Ellie nodded and filled him in on her conversation with Laney. “I’ll check recently released prisoners and mental patients for ones who committed crimes against children.”
“Good idea.”
His keys jangled as he pulled them from his pocket and left her office.
Hoping the woman was the twins’ mother, Ellie turned back to her computer and searched reports of recently released prisoners charged with child murders starting in Georgia then expanding to the neighboring states of North Carolina, South Carolina, Alabama and Florida.
She decided to check out their names.
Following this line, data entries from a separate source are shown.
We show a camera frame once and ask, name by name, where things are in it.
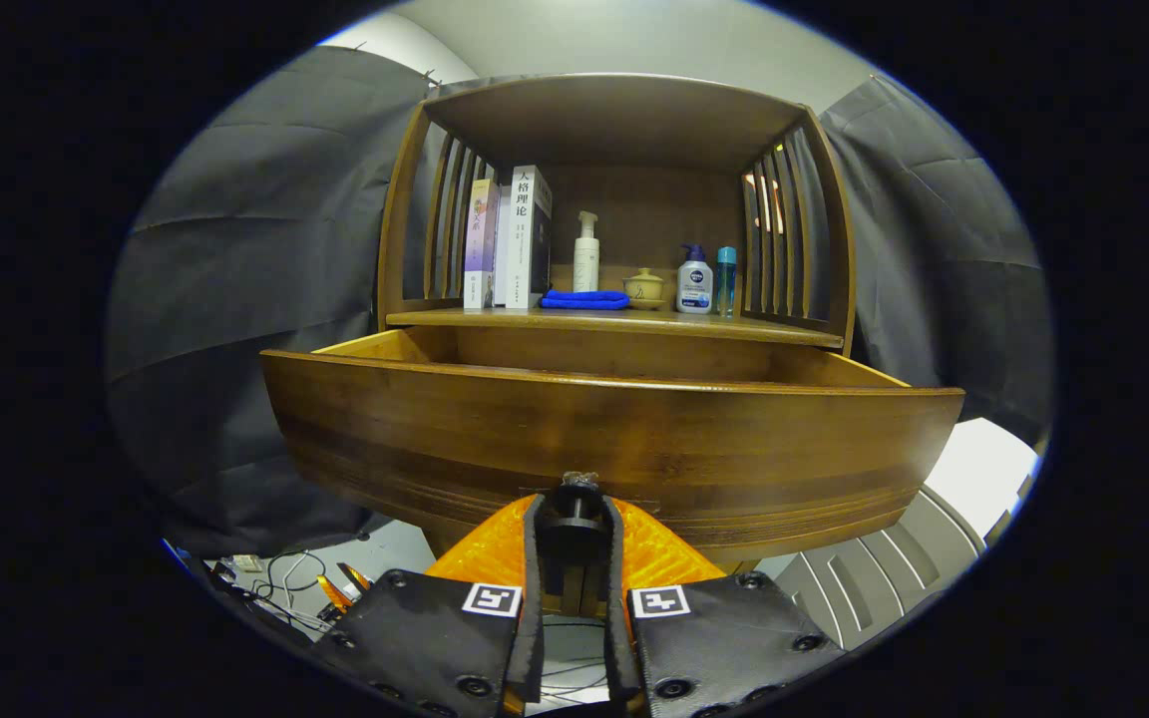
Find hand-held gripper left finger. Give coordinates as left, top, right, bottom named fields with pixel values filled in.
left=315, top=492, right=548, bottom=718

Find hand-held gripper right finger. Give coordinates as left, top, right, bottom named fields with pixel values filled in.
left=602, top=494, right=847, bottom=718

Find black drawer knob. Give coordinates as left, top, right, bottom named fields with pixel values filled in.
left=541, top=472, right=611, bottom=564

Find brown wooden drawer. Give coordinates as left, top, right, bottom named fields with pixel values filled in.
left=260, top=324, right=966, bottom=564

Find wooden countertop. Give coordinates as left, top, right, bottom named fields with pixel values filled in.
left=385, top=289, right=845, bottom=350

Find brown wooden cabinet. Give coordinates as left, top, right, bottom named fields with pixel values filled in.
left=375, top=72, right=858, bottom=579

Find orange black tool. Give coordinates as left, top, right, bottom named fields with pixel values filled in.
left=317, top=561, right=373, bottom=611

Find grey slatted panel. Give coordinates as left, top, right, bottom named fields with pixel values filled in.
left=764, top=484, right=989, bottom=649

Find blue folded cloth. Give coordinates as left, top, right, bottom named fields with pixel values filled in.
left=539, top=288, right=632, bottom=311

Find yellow-green lidded teacup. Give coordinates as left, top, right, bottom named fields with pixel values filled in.
left=623, top=267, right=666, bottom=311

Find white lotion bottle blue cap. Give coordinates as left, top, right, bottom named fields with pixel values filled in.
left=675, top=244, right=715, bottom=315

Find teal glass bottle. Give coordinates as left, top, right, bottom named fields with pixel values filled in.
left=715, top=246, right=738, bottom=318

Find white pump bottle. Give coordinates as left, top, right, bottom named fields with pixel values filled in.
left=573, top=210, right=601, bottom=294

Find thin white book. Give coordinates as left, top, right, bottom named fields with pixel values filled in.
left=493, top=184, right=516, bottom=306

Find purple book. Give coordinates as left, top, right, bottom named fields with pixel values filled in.
left=463, top=179, right=501, bottom=310

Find thick white book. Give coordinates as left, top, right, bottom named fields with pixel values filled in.
left=505, top=165, right=554, bottom=310

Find black floor cables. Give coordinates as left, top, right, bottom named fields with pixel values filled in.
left=220, top=548, right=376, bottom=639

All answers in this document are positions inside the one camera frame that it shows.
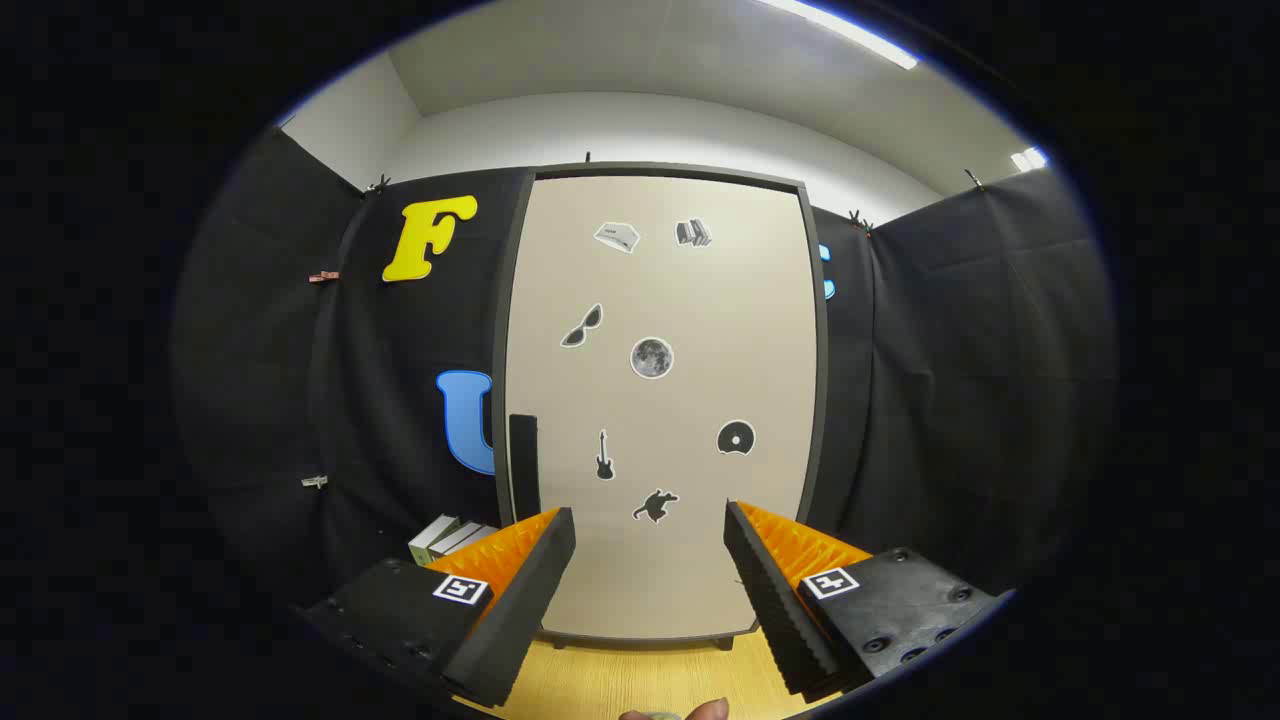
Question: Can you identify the grey cabinet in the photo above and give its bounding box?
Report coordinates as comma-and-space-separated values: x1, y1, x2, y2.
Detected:
490, 162, 831, 651

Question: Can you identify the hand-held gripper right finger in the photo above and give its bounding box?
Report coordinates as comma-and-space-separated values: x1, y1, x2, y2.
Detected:
723, 500, 1004, 703

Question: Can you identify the long ceiling light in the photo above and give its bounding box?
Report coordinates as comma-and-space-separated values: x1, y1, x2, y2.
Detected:
755, 0, 919, 70

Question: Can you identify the black backdrop cloth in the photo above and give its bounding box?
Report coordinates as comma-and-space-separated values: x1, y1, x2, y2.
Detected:
170, 125, 1116, 611

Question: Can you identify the green book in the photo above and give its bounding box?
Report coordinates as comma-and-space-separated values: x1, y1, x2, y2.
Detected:
408, 514, 463, 567

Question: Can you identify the black door handle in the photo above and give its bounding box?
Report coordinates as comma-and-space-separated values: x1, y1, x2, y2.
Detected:
509, 414, 542, 523

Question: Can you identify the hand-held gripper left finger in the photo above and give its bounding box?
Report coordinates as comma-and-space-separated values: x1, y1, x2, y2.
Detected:
298, 507, 578, 709

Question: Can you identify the beige cabinet door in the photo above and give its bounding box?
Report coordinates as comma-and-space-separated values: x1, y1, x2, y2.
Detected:
505, 177, 819, 641

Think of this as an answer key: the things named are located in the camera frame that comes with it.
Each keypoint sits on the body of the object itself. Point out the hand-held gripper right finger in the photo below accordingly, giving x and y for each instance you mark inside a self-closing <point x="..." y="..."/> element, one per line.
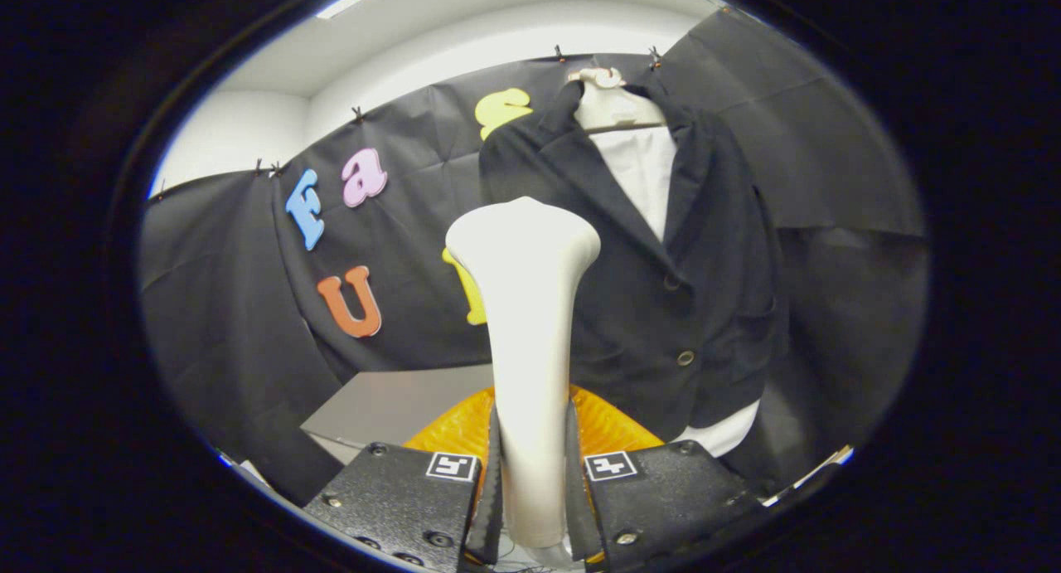
<point x="671" y="498"/>

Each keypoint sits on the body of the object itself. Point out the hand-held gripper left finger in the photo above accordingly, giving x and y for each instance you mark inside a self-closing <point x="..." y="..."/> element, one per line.
<point x="390" y="498"/>

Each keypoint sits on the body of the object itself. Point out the black blazer jacket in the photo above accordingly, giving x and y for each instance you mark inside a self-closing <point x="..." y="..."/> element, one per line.
<point x="663" y="324"/>

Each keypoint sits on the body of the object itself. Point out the white garment steamer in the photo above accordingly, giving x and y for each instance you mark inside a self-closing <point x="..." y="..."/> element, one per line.
<point x="530" y="324"/>

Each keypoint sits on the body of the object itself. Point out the grey cabinet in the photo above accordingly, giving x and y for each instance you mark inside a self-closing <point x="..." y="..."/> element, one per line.
<point x="390" y="403"/>

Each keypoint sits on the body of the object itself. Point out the black backdrop cloth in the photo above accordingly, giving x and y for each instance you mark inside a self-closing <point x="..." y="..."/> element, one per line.
<point x="232" y="308"/>

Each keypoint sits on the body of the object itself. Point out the white dress form torso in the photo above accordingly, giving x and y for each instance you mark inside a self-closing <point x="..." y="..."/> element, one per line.
<point x="642" y="167"/>

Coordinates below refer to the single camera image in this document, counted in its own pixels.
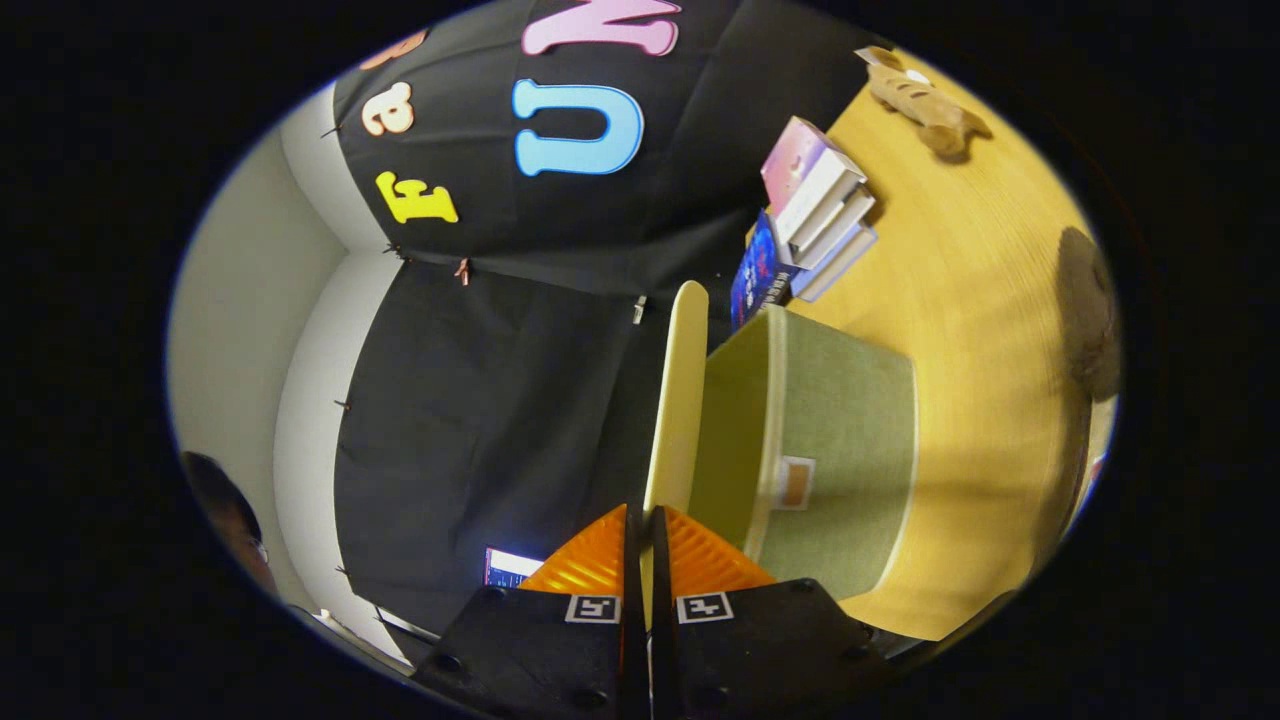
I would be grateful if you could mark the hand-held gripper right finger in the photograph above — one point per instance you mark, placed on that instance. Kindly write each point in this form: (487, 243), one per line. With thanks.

First there was Homer Wilson, released from Hayes State Prison. Incarcerated for the homicide of a girl he’d met on the internet. Ellie phoned his parole officer. “Do you know where Mr. Wilson is now?”
“Dead,” the parole officer said. “The father of the girl he murdered shot and killed him outside the courthouse the day he was released.”
Ellie’s jaw tightened. “Okay, thank you.”
She hung up and found the parole office for the second prisoner, a man named Jimmy Bambini. Serving ten to twenty years. His victim had not been a child or even a female. He’d stabbed his wife with a kitchen butcher knife.
Striking him off the list, she turned to Larry Modelle, convicted of killing his nine-year-old daughter. He’d dumped her body in the woods near the river. His conviction had been overturned two months after he was incarcerated due to a technicality with parole waved.
Ellie gritted her teeth. His last known address was north of Coal Mountain. His job—he transported farm animals to petting zoos. There was a petting zoo at Winterfest in Emerald Falls.
Hope sparked inside her. He could fit the profile of the killer they were searching for.
She entered his address into her GPS and stood, ready to track him down, when Cord phoned. She quickly connected, “Tell me you found something, Cord.”
“I did. Not certain it’s related, but in a mine not far from the falls, I found signs someone had holed up there.”
Ellie wanted to believe it was their killer, but a lost hiker or hillbilly or homeless person could have sought shelter there. “Any sign who it could have been?”
“No, although I found a bloody hunting knife in the dirt. It has hair strands on it as well. Not sure if the blood or hair is an animal’s or human’s.”
The fact that he’d found it so near Emerald Falls raised her suspicions.
“Bag it and bring it in to go to the lab.”